Have you ever saved a life?
"Have you ever saved a life?"
That's the question my 11-year-old daughter asked me, out of nowhere, as we walked to school a few months ago. In the immediate split second, before my mouth could open, I felt first. The feeling was angst, anxiety, maybe even dread. Then, before I could say a word, a second wave washed over me: pride, worth, purpose. It's hard to describe how or why those feelings were even present in response to such a simple question. Was it that anyone would feel that way when asked "Have you ever saved a life?" Or was it the nature of my work, a field that deals in life and death and in all the nuance and circumstance that makes up everything in between?
As a vascular neurologist, my job is to do everything possible, medically, ethically, humanistically, to help people survive what is not infrequently the worst day of their lives.

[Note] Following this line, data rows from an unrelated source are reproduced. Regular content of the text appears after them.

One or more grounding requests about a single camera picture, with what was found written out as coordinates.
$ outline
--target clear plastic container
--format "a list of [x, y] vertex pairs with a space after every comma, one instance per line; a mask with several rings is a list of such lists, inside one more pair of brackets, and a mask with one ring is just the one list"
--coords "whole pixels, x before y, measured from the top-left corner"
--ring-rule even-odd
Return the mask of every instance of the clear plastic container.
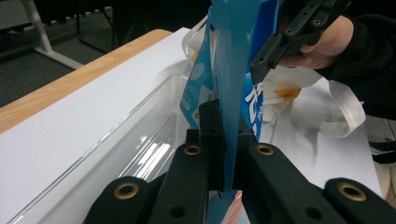
[[171, 75], [9, 223], [80, 224], [112, 180], [163, 174], [189, 127], [178, 108], [186, 82]]

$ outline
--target wooden surface
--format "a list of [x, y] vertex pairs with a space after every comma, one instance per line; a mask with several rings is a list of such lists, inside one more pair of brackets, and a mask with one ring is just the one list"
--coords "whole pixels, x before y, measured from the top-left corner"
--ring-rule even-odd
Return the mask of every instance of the wooden surface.
[[0, 133], [29, 119], [37, 112], [64, 98], [117, 65], [134, 57], [160, 40], [172, 34], [154, 30], [136, 40], [115, 49], [78, 70], [61, 77], [21, 99], [0, 108]]

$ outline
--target gray carpet
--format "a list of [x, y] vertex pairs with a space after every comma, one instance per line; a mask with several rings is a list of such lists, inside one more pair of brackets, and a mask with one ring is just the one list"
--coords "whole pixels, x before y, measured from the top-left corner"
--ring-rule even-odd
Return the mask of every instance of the gray carpet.
[[[84, 40], [100, 49], [111, 50], [111, 28], [102, 13], [83, 16], [80, 24]], [[78, 41], [75, 19], [65, 24], [45, 25], [45, 28], [53, 49], [67, 57], [80, 63], [89, 63], [103, 55]], [[7, 47], [1, 49], [0, 107], [73, 71], [33, 51], [32, 48], [37, 45], [37, 32], [27, 29], [11, 34]], [[369, 141], [388, 142], [396, 139], [396, 121], [368, 117], [365, 127]]]

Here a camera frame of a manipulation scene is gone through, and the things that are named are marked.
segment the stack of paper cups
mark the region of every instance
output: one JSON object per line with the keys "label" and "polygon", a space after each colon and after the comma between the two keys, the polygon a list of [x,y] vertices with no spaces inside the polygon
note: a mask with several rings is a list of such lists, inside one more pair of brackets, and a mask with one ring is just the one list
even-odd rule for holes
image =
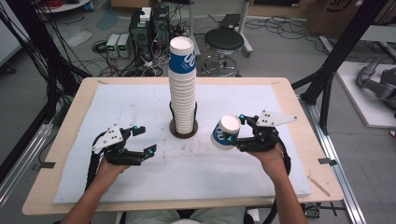
{"label": "stack of paper cups", "polygon": [[171,40],[169,59],[169,85],[171,106],[178,133],[191,133],[195,111],[195,56],[192,41],[185,36]]}

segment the power supply
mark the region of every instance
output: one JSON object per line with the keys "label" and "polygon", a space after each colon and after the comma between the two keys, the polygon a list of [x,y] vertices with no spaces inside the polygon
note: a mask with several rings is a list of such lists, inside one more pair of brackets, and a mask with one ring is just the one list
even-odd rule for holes
{"label": "power supply", "polygon": [[117,43],[119,42],[120,35],[112,35],[106,43],[108,57],[110,58],[118,58],[119,48],[117,47]]}
{"label": "power supply", "polygon": [[142,7],[142,12],[140,13],[141,21],[149,21],[151,18],[151,7]]}
{"label": "power supply", "polygon": [[160,49],[169,47],[169,6],[155,7],[152,15],[155,40]]}
{"label": "power supply", "polygon": [[152,20],[141,21],[141,12],[141,10],[137,10],[132,15],[131,24],[129,25],[129,33],[131,34],[131,39],[134,42],[134,53],[139,54],[145,61],[151,62],[151,44],[153,36]]}
{"label": "power supply", "polygon": [[128,34],[122,34],[117,46],[119,47],[121,58],[129,58],[132,51],[131,36]]}

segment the human arm
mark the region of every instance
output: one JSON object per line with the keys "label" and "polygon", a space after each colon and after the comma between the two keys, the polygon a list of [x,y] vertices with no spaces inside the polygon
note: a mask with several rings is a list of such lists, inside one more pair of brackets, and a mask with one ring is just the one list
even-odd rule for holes
{"label": "human arm", "polygon": [[249,154],[259,159],[263,170],[274,183],[279,222],[281,224],[308,223],[290,183],[280,146],[276,145],[274,149],[267,152],[249,152]]}
{"label": "human arm", "polygon": [[120,173],[129,166],[113,165],[102,159],[95,179],[90,186],[66,215],[62,224],[88,224],[92,219],[97,205],[102,196],[107,192],[108,188],[116,181]]}

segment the person
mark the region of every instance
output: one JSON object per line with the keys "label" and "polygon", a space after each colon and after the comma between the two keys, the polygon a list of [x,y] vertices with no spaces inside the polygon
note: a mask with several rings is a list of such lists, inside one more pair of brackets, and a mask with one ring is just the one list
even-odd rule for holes
{"label": "person", "polygon": [[[276,206],[279,222],[281,224],[306,224],[308,223],[303,209],[297,200],[294,189],[290,183],[283,162],[283,154],[280,146],[267,152],[249,152],[262,164],[262,169],[274,183],[276,192]],[[118,175],[129,166],[113,165],[102,159],[95,179],[81,196],[75,206],[66,215],[62,224],[90,223],[96,206],[108,188],[116,181]],[[195,210],[190,219],[180,219],[175,210],[130,212],[127,214],[127,224],[155,224],[155,223],[233,223],[242,224],[245,214],[244,207],[209,208]]]}

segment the blue and white paper cup
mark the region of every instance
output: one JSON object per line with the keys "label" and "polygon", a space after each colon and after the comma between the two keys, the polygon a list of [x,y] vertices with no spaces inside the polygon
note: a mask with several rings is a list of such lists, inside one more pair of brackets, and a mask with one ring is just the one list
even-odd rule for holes
{"label": "blue and white paper cup", "polygon": [[185,80],[196,76],[194,44],[185,36],[177,36],[170,42],[169,70],[174,79]]}
{"label": "blue and white paper cup", "polygon": [[241,121],[236,115],[224,115],[221,117],[219,123],[216,125],[216,128],[213,130],[210,136],[212,144],[219,149],[232,149],[233,146],[227,143],[224,133],[228,133],[237,137],[240,129]]}

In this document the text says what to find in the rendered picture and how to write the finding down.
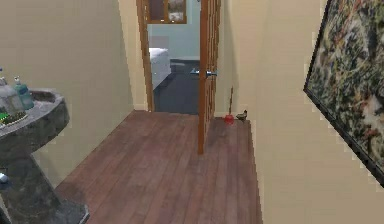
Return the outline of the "red toilet plunger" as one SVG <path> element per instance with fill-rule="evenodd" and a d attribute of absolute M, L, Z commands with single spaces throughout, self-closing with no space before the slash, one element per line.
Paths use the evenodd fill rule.
<path fill-rule="evenodd" d="M 225 123 L 229 125 L 231 125 L 234 122 L 234 117 L 232 115 L 232 101 L 233 101 L 233 94 L 230 94 L 229 111 L 228 111 L 228 114 L 224 117 Z"/>

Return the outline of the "teal soap bottle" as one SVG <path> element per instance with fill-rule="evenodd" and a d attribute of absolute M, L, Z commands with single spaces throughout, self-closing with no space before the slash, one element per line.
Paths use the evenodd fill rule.
<path fill-rule="evenodd" d="M 20 98 L 20 100 L 21 100 L 21 102 L 23 104 L 24 109 L 25 110 L 29 110 L 29 109 L 33 108 L 34 107 L 33 98 L 32 98 L 32 95 L 31 95 L 27 85 L 23 84 L 21 82 L 19 76 L 16 76 L 14 78 L 14 81 L 15 81 L 14 89 L 18 93 L 19 98 Z"/>

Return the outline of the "clear grey bottle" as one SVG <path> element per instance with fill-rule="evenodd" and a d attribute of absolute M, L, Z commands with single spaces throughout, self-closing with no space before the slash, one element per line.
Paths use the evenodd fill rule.
<path fill-rule="evenodd" d="M 23 112 L 24 107 L 16 90 L 7 84 L 4 77 L 1 77 L 3 69 L 0 67 L 0 99 L 2 100 L 8 114 L 15 115 Z"/>

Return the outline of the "grey stone pedestal sink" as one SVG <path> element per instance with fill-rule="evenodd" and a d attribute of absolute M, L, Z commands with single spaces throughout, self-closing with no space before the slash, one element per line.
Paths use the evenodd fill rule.
<path fill-rule="evenodd" d="M 59 197 L 32 154 L 53 140 L 70 117 L 64 97 L 48 88 L 31 91 L 34 107 L 0 129 L 0 214 L 7 224 L 85 224 L 89 210 Z"/>

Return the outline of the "black framed abstract painting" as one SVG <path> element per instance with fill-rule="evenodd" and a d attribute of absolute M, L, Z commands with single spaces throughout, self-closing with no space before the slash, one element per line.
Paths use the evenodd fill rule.
<path fill-rule="evenodd" d="M 384 188 L 384 0 L 327 0 L 303 91 Z"/>

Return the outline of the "brown wooden room door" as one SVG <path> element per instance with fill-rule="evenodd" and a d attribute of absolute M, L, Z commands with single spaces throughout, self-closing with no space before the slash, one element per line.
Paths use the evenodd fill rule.
<path fill-rule="evenodd" d="M 198 153 L 204 152 L 210 122 L 215 113 L 216 77 L 206 77 L 206 71 L 217 72 L 221 0 L 201 0 L 200 64 L 198 105 Z"/>

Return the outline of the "white bed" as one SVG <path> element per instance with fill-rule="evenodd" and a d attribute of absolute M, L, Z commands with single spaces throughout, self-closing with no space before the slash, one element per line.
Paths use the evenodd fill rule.
<path fill-rule="evenodd" d="M 170 74 L 170 56 L 167 48 L 150 48 L 150 63 L 153 89 L 156 89 Z"/>

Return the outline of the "green soap dish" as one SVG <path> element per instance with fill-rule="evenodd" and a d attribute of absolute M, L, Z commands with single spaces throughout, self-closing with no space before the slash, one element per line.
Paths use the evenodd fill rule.
<path fill-rule="evenodd" d="M 0 127 L 12 125 L 13 123 L 24 119 L 26 116 L 26 112 L 17 112 L 13 115 L 7 113 L 0 113 Z"/>

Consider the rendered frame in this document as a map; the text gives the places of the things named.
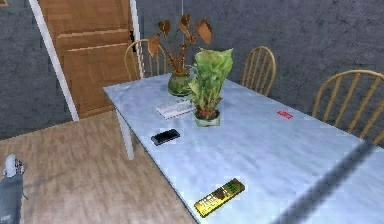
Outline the grey bin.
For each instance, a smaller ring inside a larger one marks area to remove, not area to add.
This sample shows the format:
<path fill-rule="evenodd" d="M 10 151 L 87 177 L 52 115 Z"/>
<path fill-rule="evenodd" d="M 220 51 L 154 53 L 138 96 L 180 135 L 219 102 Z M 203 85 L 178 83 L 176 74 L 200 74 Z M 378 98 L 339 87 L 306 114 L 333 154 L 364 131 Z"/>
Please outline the grey bin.
<path fill-rule="evenodd" d="M 21 174 L 0 181 L 0 224 L 20 224 L 22 193 Z"/>

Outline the gold and green remote control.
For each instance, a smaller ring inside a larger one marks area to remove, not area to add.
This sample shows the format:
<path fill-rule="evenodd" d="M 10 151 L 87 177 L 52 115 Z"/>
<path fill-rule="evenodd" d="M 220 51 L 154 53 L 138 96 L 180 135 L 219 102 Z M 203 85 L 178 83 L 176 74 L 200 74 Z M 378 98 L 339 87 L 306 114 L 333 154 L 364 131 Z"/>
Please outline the gold and green remote control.
<path fill-rule="evenodd" d="M 205 218 L 245 190 L 245 185 L 233 178 L 194 204 L 197 213 Z"/>

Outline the white bottle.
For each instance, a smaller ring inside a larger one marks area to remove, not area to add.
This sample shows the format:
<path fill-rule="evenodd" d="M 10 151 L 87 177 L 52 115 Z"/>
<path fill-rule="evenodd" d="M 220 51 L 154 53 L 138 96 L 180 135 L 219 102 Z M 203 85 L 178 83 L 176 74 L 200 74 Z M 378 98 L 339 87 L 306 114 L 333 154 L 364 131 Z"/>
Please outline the white bottle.
<path fill-rule="evenodd" d="M 24 172 L 24 164 L 18 160 L 14 154 L 8 155 L 5 160 L 5 169 L 3 170 L 3 175 L 11 178 L 16 174 L 23 174 Z"/>

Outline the green leafy plant in pale pot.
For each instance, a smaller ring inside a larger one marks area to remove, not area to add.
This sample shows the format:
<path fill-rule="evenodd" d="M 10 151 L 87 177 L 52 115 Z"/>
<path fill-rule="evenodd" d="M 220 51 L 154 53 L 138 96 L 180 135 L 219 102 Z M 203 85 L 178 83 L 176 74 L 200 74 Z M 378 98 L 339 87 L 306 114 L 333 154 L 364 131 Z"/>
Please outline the green leafy plant in pale pot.
<path fill-rule="evenodd" d="M 220 92 L 233 66 L 232 53 L 232 49 L 218 51 L 201 48 L 195 55 L 189 88 L 192 93 L 190 102 L 195 106 L 193 116 L 198 127 L 220 125 Z"/>

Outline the pale blue dining table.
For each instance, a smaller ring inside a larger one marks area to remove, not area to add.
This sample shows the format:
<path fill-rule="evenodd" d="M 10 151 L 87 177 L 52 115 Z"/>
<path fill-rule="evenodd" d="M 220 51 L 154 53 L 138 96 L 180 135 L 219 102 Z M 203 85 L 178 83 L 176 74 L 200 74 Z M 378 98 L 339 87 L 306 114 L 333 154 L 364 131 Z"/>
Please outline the pale blue dining table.
<path fill-rule="evenodd" d="M 190 114 L 166 120 L 156 108 L 176 100 L 167 82 L 105 92 L 188 209 L 233 178 L 245 185 L 200 224 L 384 224 L 384 149 L 232 81 L 219 126 L 198 127 Z M 180 137 L 155 146 L 151 137 L 169 129 Z"/>

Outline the brown wooden room door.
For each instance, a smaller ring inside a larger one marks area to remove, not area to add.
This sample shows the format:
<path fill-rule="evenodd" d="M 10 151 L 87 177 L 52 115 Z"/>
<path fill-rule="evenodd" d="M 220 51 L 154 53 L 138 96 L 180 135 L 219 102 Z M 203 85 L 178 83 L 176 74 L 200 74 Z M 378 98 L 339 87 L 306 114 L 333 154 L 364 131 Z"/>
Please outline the brown wooden room door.
<path fill-rule="evenodd" d="M 114 109 L 106 86 L 133 81 L 124 63 L 134 40 L 132 0 L 29 0 L 72 118 Z"/>

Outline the black mobile phone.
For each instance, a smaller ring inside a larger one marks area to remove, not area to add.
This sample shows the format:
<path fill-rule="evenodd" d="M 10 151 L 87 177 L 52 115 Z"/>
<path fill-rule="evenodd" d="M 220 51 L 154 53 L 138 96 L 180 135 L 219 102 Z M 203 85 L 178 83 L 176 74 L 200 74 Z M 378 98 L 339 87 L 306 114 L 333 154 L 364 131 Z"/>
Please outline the black mobile phone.
<path fill-rule="evenodd" d="M 159 146 L 176 138 L 179 138 L 180 134 L 176 129 L 169 129 L 167 131 L 158 133 L 151 137 L 151 141 L 155 146 Z"/>

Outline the wooden spindle-back chair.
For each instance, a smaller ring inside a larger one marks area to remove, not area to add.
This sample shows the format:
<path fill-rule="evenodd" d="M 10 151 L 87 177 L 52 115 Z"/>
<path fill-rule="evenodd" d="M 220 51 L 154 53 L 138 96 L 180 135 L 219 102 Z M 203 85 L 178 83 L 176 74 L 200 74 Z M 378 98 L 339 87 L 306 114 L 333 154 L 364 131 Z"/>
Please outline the wooden spindle-back chair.
<path fill-rule="evenodd" d="M 317 91 L 311 116 L 384 144 L 384 74 L 353 69 L 331 76 Z"/>
<path fill-rule="evenodd" d="M 276 77 L 276 60 L 273 52 L 265 46 L 254 48 L 248 55 L 241 85 L 268 96 Z"/>
<path fill-rule="evenodd" d="M 132 51 L 134 45 L 136 45 L 137 52 Z M 125 51 L 123 60 L 127 75 L 132 81 L 163 75 L 170 70 L 165 50 L 159 46 L 157 53 L 151 57 L 147 39 L 141 39 L 130 44 Z"/>

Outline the brown-leaved plant in green pot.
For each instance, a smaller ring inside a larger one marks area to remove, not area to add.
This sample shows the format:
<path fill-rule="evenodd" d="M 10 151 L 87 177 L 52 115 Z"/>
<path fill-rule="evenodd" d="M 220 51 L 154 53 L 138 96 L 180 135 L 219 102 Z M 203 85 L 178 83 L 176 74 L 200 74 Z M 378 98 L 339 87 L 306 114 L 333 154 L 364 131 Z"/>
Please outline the brown-leaved plant in green pot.
<path fill-rule="evenodd" d="M 168 92 L 174 96 L 187 96 L 190 94 L 188 83 L 191 81 L 190 72 L 187 69 L 187 51 L 191 45 L 197 43 L 200 38 L 209 45 L 212 39 L 212 28 L 206 17 L 197 20 L 192 26 L 191 16 L 183 14 L 180 21 L 176 24 L 174 39 L 178 33 L 182 34 L 181 42 L 176 45 L 169 37 L 171 23 L 169 20 L 159 21 L 159 32 L 147 38 L 148 52 L 154 57 L 159 49 L 164 52 L 164 57 L 171 66 L 171 76 L 168 81 Z"/>

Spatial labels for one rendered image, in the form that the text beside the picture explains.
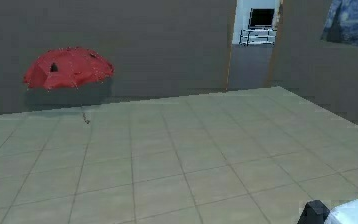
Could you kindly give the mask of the white rounded object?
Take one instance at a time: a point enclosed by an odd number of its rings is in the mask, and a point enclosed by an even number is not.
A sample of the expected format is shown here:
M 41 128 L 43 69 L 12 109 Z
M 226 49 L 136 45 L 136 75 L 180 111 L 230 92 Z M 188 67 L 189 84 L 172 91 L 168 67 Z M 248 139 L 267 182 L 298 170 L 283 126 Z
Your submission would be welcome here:
M 334 207 L 324 224 L 358 224 L 358 199 Z

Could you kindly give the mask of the black block object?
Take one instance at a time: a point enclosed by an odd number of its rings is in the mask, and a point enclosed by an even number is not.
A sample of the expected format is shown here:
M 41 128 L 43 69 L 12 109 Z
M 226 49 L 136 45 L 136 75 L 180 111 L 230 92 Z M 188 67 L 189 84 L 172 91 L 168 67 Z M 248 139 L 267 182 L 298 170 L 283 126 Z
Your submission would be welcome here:
M 320 200 L 308 201 L 297 224 L 324 224 L 330 209 Z

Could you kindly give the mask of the blue swirly framed painting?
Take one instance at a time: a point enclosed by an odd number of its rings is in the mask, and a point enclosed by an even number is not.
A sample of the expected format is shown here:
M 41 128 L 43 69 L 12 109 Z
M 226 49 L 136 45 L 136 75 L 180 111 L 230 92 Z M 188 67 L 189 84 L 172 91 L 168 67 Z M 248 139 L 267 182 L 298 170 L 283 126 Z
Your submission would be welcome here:
M 358 0 L 332 0 L 321 39 L 358 47 Z

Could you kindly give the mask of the red open umbrella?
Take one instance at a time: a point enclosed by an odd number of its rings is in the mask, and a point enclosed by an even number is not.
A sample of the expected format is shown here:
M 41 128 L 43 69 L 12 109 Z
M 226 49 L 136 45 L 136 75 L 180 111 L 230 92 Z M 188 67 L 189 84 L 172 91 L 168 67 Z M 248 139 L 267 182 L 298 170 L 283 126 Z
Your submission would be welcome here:
M 85 97 L 90 95 L 83 87 L 103 84 L 114 72 L 115 67 L 94 50 L 83 47 L 48 50 L 30 65 L 23 77 L 25 103 L 38 108 L 77 106 L 82 109 Z M 89 124 L 83 109 L 81 113 Z

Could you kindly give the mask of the black television set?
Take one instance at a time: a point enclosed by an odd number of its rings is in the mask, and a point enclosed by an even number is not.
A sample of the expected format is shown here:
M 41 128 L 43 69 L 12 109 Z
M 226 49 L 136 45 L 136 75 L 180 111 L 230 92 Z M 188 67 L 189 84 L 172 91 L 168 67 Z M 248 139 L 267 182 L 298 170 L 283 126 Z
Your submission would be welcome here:
M 250 12 L 249 27 L 271 27 L 274 16 L 274 9 L 258 9 L 252 8 Z

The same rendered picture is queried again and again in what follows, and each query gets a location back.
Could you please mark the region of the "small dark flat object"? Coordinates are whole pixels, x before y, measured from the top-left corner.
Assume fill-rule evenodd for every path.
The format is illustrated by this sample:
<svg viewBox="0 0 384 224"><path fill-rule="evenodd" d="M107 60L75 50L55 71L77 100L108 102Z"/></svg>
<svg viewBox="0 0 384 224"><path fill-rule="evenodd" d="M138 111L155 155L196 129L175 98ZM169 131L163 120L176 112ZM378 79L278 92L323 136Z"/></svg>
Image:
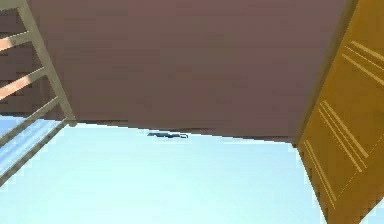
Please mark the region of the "small dark flat object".
<svg viewBox="0 0 384 224"><path fill-rule="evenodd" d="M161 132L150 132L147 136L154 136L159 138L188 138L187 134L179 134L179 133L161 133Z"/></svg>

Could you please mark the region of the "beige wooden slatted frame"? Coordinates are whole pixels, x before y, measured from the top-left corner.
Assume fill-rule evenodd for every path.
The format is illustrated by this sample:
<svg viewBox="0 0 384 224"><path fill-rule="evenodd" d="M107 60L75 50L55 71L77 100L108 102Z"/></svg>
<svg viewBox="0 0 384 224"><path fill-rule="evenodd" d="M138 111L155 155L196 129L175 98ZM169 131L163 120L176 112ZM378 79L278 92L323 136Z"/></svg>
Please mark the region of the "beige wooden slatted frame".
<svg viewBox="0 0 384 224"><path fill-rule="evenodd" d="M12 36L0 39L0 52L17 45L31 42L42 67L19 78L10 84L0 88L0 100L5 99L13 93L21 90L27 85L33 83L46 76L50 83L55 97L44 106L36 110L32 115L28 116L24 121L13 129L7 131L0 137L0 147L5 146L17 135L22 133L27 127L33 124L39 118L42 118L47 112L59 105L63 111L65 118L61 120L52 130L45 134L41 140L31 146L21 157L10 165L4 172L0 174L0 187L2 187L15 173L17 173L31 158L33 158L52 138L66 125L75 127L77 121L72 111L68 98L64 92L57 71L54 68L51 57L44 44L43 38L36 25L36 21L32 15L27 0L0 0L0 11L16 9L23 22L26 31Z"/></svg>

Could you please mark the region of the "orange wooden room door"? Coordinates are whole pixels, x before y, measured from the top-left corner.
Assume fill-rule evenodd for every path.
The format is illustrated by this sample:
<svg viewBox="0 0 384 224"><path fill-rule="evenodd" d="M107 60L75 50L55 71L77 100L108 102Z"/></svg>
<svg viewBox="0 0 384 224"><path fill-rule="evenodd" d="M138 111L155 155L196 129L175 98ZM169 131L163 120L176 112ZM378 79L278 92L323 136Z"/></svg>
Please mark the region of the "orange wooden room door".
<svg viewBox="0 0 384 224"><path fill-rule="evenodd" d="M384 0L352 6L297 143L327 224L360 224L384 198Z"/></svg>

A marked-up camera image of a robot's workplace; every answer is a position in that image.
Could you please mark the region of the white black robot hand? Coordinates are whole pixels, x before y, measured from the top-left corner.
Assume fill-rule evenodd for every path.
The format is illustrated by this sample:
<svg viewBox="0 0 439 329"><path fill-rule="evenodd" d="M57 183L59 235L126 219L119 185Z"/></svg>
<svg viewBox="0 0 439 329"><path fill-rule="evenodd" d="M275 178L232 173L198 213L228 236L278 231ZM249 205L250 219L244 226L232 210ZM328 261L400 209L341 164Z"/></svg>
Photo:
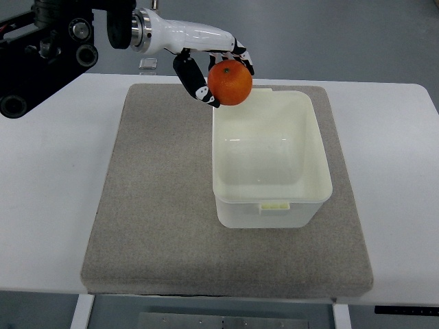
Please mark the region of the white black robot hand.
<svg viewBox="0 0 439 329"><path fill-rule="evenodd" d="M220 103L207 86L215 64L236 60L254 75L247 49L231 33L201 23L162 19L151 9L134 11L131 47L148 55L161 49L174 54L173 68L186 91L215 108Z"/></svg>

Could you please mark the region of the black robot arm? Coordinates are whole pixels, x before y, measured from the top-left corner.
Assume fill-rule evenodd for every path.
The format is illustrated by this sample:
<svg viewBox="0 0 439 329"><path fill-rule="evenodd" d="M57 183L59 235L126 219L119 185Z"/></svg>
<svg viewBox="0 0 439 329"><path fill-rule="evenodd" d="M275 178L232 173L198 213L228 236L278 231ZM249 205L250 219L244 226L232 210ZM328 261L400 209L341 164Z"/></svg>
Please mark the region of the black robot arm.
<svg viewBox="0 0 439 329"><path fill-rule="evenodd" d="M17 119L87 72L98 61L94 10L106 12L115 49L132 37L136 1L35 1L1 21L1 114Z"/></svg>

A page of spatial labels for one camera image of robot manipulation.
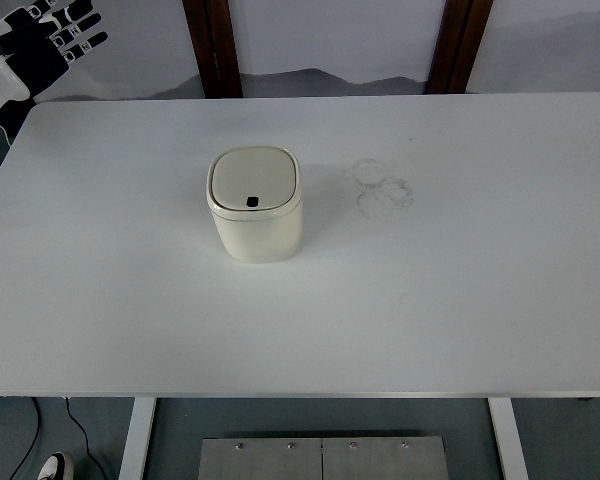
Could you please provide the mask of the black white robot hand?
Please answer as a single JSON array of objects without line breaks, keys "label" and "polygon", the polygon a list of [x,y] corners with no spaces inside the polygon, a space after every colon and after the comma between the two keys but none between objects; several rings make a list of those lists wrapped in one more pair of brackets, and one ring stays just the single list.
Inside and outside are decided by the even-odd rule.
[{"label": "black white robot hand", "polygon": [[100,21],[90,1],[35,1],[0,19],[0,104],[39,95],[103,44]]}]

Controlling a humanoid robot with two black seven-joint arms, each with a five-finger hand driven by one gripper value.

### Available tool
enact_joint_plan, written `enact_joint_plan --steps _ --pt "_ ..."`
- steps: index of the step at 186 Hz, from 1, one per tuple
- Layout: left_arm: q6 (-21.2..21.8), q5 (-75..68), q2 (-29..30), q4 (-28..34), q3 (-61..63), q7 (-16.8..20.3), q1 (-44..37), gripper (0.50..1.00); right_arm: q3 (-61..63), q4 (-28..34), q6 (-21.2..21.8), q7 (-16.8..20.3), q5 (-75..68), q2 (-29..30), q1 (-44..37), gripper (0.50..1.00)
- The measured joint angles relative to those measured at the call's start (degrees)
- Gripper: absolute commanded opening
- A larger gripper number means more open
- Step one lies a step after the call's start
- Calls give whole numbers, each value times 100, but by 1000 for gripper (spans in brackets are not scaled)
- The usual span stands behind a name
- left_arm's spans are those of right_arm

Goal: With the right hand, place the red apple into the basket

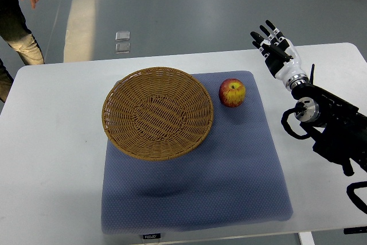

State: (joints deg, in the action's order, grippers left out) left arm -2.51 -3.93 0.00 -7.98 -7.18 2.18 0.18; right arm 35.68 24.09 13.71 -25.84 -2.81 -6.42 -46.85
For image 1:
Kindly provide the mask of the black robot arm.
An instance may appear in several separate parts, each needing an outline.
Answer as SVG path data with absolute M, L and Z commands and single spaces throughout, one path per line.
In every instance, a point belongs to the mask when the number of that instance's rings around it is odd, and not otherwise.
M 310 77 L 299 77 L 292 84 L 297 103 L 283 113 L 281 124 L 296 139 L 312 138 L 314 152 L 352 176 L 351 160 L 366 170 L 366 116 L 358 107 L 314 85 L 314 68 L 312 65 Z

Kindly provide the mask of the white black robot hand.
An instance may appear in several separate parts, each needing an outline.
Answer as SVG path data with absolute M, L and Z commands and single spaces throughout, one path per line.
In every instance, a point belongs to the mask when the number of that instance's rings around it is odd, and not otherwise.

The split-second decisions, the second-guessing, and the brutal reality that around a fifth of the patients I care for in the hospital will die today, tomorrow, or sometime in the next three months.
So when I finally opened my mouth, I didn't really know what to say. Logically, yes, I have probably been part of a team that has "saved" hundreds of lives. But internally, in my gut, I felt absolutely torn.
Our field is hard to describe in lives saved. Maybe because doing so means we also have to acknowledge the lives lost. We have to see the thousands who have died on our watch, not because of something we did, but because we are in the brutal business of caring for stroke. If you are a health provider, I suspect you can relate to the dichotomy: we are called to help people, but often the circumstances are far beyond our grasp and we are simply there to support. Support the patient. Support the family. Support a colleague.
But as a layperson, the question takes on a different meaning entirely.
Earlier today I was cooling off from a morning run, looking down at my phone, when I nearly tripped over a middle-aged man wearing a button-up shirt, khaki pants, and a baseball cap, lying across the sidewalk and halfway into the street, spread across an on-ramp. He was clearly overdosing on an opiate. Mouth open, head back, breathing shallow.
By then I could hear the sirens of a fire truck. The emergency workers came with the naloxone kit, administered it nasally, and there's a good chance a life was saved.
I started SMARTS Health because I no longer want to face that 40-year-old man or 50-year-old woman with a devastating stroke that I know for a fact could have been prevented with simple blood pressure management, started years earlier.
"Nobody ever thanks you for saving them from the disease they didn't know they were going to get."
William Foege, former CDC DirectorThat's the work. And it's enough.